Dataset entries »
--- START ---

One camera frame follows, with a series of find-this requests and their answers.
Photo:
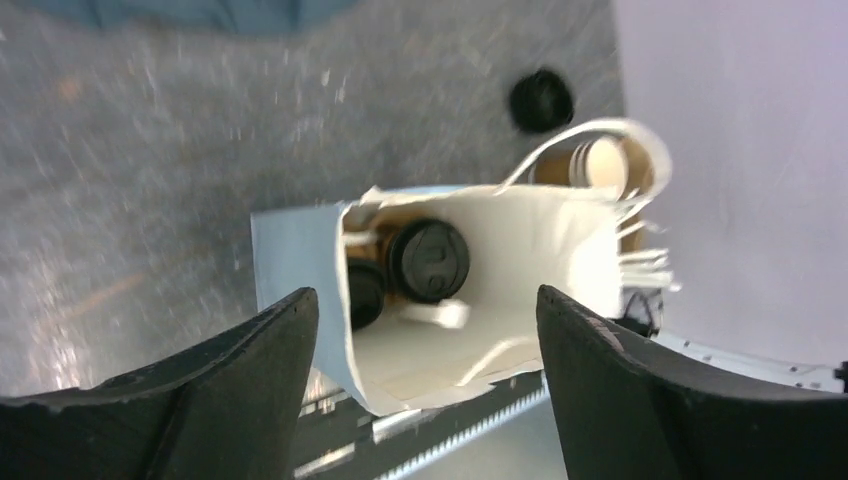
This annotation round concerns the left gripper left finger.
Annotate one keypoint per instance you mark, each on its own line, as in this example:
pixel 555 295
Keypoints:
pixel 225 408

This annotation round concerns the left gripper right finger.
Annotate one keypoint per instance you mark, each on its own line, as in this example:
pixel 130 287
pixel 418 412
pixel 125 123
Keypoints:
pixel 627 407

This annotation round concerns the light blue paper bag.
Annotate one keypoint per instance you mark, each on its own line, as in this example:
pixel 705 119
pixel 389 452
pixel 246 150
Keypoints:
pixel 521 238

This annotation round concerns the black plastic cup lid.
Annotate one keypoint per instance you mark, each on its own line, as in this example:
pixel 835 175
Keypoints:
pixel 427 260

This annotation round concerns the bundle of wrapped straws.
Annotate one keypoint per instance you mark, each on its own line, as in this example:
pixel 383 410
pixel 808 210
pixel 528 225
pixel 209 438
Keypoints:
pixel 641 267

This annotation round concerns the stack of paper cups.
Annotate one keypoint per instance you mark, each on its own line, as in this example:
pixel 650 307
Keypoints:
pixel 596 163

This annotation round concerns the brown pulp cup carrier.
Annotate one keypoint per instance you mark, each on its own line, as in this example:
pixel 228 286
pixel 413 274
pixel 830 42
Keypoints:
pixel 640 177

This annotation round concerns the stack of black lids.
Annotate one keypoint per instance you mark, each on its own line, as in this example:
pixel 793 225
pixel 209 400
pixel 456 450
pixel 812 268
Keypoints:
pixel 541 102

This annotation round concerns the blue-grey cloth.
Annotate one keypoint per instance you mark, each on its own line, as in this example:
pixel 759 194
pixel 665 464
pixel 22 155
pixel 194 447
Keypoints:
pixel 240 17

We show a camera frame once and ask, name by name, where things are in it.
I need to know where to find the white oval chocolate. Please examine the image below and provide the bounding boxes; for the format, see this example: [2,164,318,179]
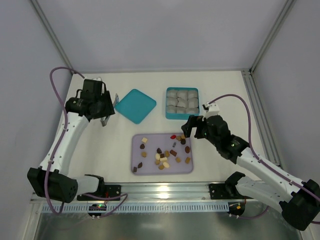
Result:
[155,153,161,160]

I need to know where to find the teal chocolate box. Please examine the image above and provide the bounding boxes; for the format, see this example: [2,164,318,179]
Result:
[165,87,200,120]

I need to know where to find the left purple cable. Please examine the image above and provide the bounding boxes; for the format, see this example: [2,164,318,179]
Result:
[44,66,129,217]

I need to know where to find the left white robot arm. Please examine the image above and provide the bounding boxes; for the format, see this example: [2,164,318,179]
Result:
[27,79,115,203]

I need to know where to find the teal box lid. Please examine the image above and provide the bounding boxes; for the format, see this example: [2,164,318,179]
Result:
[115,89,157,125]

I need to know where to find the left aluminium frame post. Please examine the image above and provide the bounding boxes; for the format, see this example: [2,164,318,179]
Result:
[29,0,73,69]

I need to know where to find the aluminium frame post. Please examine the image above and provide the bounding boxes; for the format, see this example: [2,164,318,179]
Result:
[241,0,296,167]
[29,0,73,69]

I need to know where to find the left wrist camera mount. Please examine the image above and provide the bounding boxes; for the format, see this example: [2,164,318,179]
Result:
[93,77,104,84]

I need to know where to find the lilac plastic tray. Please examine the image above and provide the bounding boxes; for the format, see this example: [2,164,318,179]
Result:
[131,132,194,176]

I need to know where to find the slotted cable duct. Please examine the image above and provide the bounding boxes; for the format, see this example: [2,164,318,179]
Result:
[41,202,230,214]

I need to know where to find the caramel square chocolate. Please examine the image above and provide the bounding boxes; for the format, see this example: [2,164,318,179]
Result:
[185,157,191,164]

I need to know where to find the white bar chocolate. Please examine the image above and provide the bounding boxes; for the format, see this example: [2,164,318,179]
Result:
[160,157,168,162]

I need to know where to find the aluminium mounting rail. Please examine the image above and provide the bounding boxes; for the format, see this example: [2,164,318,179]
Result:
[30,181,271,204]

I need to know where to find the metal serving tongs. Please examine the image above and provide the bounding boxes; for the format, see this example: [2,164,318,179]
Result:
[100,93,120,127]

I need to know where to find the brown oval chocolate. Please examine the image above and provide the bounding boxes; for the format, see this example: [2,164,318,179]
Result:
[185,146,191,154]

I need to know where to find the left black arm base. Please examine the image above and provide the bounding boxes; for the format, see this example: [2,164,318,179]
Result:
[76,174,122,201]

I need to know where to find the right aluminium frame post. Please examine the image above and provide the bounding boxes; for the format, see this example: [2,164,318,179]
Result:
[241,0,296,167]

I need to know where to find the brown log chocolate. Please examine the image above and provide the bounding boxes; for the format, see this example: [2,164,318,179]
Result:
[169,150,177,156]

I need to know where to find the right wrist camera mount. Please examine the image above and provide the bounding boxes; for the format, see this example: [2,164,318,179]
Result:
[202,102,220,119]

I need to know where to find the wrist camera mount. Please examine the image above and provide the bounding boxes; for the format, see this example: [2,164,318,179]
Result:
[93,77,104,84]
[202,102,220,119]

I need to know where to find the white almond chocolate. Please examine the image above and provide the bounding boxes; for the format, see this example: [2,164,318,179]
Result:
[163,162,170,168]

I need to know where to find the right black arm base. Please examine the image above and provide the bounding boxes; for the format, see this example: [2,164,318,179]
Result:
[208,171,246,200]

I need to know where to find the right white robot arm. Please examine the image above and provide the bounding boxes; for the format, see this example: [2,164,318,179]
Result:
[181,115,320,231]

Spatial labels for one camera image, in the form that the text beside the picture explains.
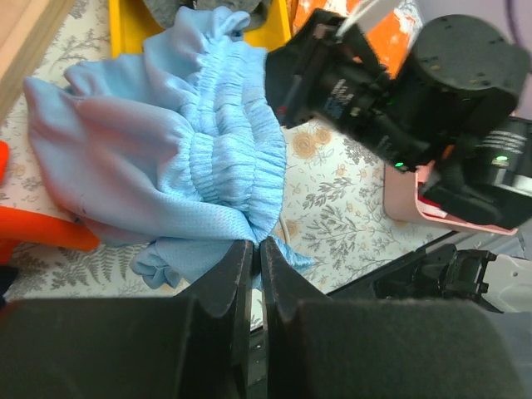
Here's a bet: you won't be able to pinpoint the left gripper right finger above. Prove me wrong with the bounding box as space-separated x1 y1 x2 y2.
260 240 529 398

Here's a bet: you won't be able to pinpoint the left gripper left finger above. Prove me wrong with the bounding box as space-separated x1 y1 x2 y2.
1 241 254 398

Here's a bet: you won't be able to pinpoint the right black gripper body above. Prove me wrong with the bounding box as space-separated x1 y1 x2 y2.
265 9 530 170

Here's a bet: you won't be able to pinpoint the orange tie-dye shorts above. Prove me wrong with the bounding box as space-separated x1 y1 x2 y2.
290 0 425 78

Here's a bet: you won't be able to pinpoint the light blue shorts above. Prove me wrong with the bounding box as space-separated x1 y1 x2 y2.
22 7 317 318

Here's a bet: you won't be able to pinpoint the yellow plastic tray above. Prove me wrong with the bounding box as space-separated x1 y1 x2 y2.
108 0 291 57

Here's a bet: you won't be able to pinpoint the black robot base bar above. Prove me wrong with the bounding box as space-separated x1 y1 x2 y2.
328 232 500 313

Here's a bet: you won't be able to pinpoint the grey shorts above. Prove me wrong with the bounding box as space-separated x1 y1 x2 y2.
143 0 275 32

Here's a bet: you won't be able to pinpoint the pink compartment organizer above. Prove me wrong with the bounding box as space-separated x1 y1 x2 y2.
382 111 520 236

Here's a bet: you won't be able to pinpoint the bright orange garment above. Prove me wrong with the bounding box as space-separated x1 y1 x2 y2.
1 141 101 265

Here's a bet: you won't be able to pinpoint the wooden clothes rack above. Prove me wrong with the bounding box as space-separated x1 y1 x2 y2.
1 0 74 119

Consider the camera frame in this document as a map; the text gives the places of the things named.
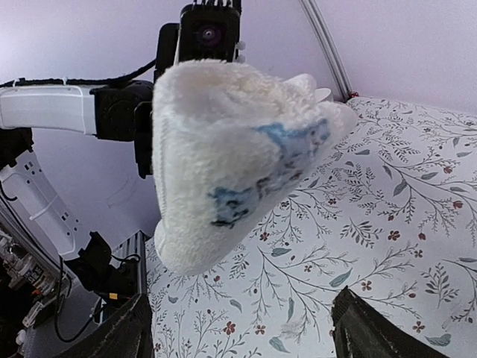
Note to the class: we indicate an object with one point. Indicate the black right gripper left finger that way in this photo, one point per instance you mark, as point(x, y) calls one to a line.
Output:
point(127, 333)

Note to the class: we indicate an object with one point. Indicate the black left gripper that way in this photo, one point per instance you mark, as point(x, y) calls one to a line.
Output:
point(124, 114)

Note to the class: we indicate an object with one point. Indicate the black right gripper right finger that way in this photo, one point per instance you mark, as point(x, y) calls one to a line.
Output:
point(361, 331)

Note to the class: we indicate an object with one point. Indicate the cream cloth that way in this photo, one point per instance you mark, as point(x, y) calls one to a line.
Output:
point(229, 143)

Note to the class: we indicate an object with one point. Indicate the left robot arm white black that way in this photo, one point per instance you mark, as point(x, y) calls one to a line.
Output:
point(87, 163)

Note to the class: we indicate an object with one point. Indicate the floral patterned table mat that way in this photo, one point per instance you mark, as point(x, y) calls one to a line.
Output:
point(391, 214)

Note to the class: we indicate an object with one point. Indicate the white teacup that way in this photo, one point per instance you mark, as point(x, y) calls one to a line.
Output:
point(324, 94)

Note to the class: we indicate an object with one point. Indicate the left aluminium frame post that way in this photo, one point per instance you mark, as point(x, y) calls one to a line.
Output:
point(326, 42)

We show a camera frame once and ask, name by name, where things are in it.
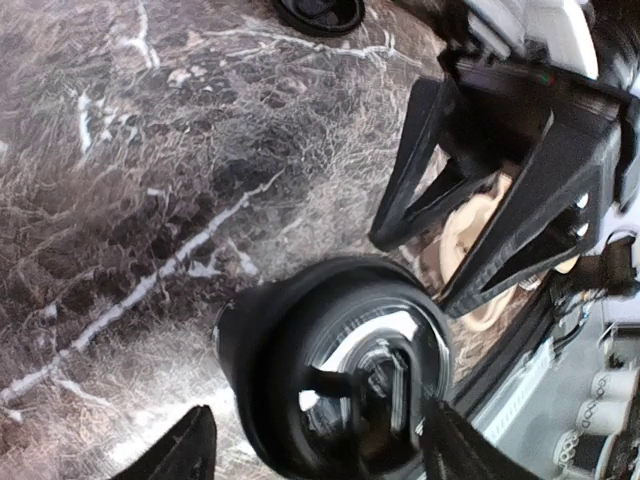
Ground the white slotted cable duct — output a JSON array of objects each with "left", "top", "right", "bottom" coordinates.
[{"left": 472, "top": 338, "right": 556, "bottom": 446}]

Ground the brown cardboard cup carrier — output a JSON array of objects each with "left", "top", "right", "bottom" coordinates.
[{"left": 414, "top": 172, "right": 541, "bottom": 332}]

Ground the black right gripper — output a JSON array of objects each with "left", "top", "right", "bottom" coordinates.
[{"left": 368, "top": 59, "right": 640, "bottom": 317}]

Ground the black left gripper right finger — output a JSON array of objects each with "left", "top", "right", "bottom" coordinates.
[{"left": 420, "top": 387, "right": 539, "bottom": 480}]

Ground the stack of black lids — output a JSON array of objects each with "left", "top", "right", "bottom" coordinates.
[{"left": 272, "top": 0, "right": 366, "bottom": 38}]

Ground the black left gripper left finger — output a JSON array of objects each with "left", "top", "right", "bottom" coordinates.
[{"left": 113, "top": 405, "right": 217, "bottom": 480}]

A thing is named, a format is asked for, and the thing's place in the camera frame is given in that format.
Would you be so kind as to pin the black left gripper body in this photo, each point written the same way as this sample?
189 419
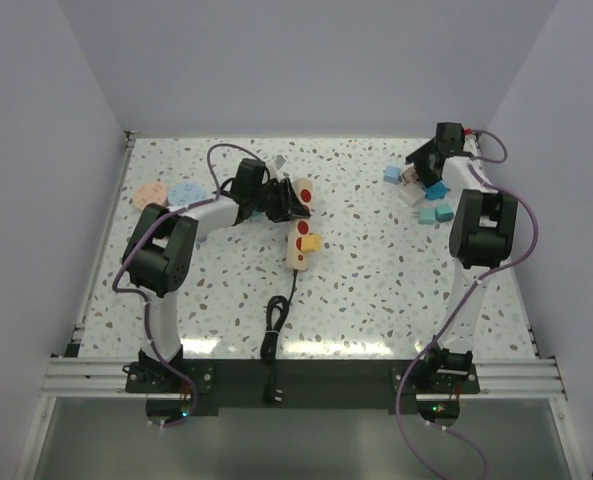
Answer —
272 199

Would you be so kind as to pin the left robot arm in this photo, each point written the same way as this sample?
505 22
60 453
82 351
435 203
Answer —
158 254

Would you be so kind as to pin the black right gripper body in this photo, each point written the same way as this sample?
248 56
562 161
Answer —
430 175

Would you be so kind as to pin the pink round socket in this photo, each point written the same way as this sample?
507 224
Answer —
153 192

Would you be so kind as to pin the blue square adapter plug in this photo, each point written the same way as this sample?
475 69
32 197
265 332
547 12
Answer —
438 191

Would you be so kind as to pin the pink square adapter plug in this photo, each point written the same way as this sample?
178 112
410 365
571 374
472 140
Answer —
427 216

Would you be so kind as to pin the beige power strip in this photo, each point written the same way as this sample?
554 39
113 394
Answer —
295 259

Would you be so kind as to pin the teal cube plug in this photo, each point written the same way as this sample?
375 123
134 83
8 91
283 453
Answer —
444 213

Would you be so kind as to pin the white red wrist camera mount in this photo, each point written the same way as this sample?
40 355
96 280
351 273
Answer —
470 133

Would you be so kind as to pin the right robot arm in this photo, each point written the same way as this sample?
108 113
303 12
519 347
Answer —
480 240

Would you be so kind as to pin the white adapter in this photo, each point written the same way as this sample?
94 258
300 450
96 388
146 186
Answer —
411 194

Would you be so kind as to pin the aluminium frame rail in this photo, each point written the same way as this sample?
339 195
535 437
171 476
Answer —
272 308

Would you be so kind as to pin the tan cube plug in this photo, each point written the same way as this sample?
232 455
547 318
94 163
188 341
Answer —
410 175

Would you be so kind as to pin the yellow cube plug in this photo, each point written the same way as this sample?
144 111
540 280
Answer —
310 243

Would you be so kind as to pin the light blue round socket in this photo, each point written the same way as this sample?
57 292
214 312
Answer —
185 193

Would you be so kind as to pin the light blue cube plug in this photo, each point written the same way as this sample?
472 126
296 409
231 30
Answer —
392 175

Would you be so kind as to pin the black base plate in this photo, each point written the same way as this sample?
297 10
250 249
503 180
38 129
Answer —
211 385

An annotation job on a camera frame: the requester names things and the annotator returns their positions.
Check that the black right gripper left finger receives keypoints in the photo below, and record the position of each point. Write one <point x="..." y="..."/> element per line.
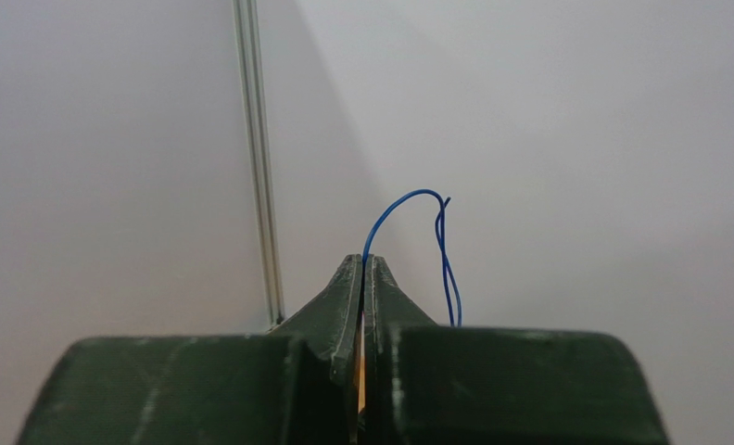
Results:
<point x="324" y="391"/>

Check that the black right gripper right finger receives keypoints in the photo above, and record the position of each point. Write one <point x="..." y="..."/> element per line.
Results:
<point x="384" y="304"/>

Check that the aluminium corner frame post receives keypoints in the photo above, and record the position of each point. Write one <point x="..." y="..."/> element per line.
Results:
<point x="246" y="24"/>

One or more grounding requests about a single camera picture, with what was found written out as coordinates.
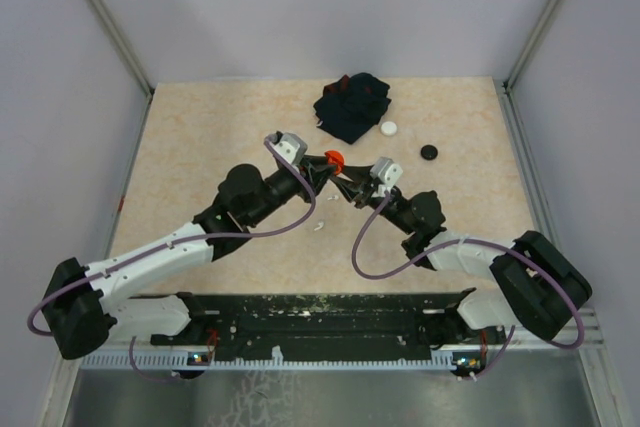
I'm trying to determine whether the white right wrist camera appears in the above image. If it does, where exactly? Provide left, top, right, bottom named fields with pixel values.
left=370, top=157, right=403, bottom=187

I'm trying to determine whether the aluminium corner post left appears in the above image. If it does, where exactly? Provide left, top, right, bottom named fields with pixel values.
left=85, top=0, right=155, bottom=101

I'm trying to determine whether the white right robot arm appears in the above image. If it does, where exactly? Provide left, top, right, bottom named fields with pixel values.
left=332, top=158, right=593, bottom=343

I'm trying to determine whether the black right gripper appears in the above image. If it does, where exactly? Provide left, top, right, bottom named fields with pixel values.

--- END ---

Check each line of the records for the word "requests", and show the lines that contain it.

Exercise result »
One camera frame follows, with a series of find-this requests and their answers.
One or more grounding requests about a single camera picture, with what was found written out as coordinates.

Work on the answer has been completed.